Fig. 3. IFN-α pre-treatment of ISG15-deficient cells leads to virus resistance which is independent of ISGylation.

(a) Control (naïve A549) and 4 independent clones of A549-ISG15^-/- cells generated by CRISPR/Cas9 genome editing were treated with 1000 IU/ml IFN-α for 16 h or left untreated and then infected with PIV5 strain W3 (MOI = 10). Cells were harvested at 24 h and 48 h p.i. and processed for immunoblot analysis using antibodies specific for PIV5 nucleoprotein (NP), ISG15, STAT1, IFIT1, MxA and β-Actin.
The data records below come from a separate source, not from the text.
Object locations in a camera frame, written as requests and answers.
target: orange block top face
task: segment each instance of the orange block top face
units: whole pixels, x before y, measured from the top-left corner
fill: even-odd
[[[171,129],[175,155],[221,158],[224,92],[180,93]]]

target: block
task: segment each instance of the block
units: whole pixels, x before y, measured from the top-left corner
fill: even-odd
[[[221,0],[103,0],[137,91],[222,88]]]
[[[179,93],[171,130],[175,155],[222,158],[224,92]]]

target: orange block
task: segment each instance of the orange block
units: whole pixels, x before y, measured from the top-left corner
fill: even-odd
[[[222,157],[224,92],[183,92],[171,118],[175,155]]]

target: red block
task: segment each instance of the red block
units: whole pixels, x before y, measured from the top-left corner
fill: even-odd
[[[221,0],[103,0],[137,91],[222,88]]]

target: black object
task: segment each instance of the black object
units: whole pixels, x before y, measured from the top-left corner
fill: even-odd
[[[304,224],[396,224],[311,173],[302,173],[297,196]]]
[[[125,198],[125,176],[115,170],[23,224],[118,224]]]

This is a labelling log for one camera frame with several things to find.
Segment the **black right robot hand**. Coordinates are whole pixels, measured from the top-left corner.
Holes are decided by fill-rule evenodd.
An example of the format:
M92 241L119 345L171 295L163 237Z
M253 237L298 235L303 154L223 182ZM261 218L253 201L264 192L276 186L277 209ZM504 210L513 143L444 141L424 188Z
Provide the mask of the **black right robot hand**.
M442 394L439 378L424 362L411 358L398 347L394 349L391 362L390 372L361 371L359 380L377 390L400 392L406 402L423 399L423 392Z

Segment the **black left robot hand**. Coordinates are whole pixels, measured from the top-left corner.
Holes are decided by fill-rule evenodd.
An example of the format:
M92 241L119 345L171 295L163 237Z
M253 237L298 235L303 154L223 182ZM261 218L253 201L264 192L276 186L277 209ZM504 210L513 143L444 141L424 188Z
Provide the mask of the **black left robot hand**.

This experiment was independently performed twice. (b) UBA7 knockout cells were generated using CRISPR/Cas9 genome editing; Cas9-expressing A549 cells were first generated (following transduction with lentiCas9-Blast) and then transduced with lentiGuide-Puro expressing a single guide RNA that targeted exon 3 of the UBA7 gene. Knockout cells were single cell cloned and three were selected for further analysis. These cells were treated with IFN-α or left untreated, infected and processed as in (a) using antibodies specific for PIV5 NP, ISG15, UBA7 and β-Actin. This experiment was independently performed twice.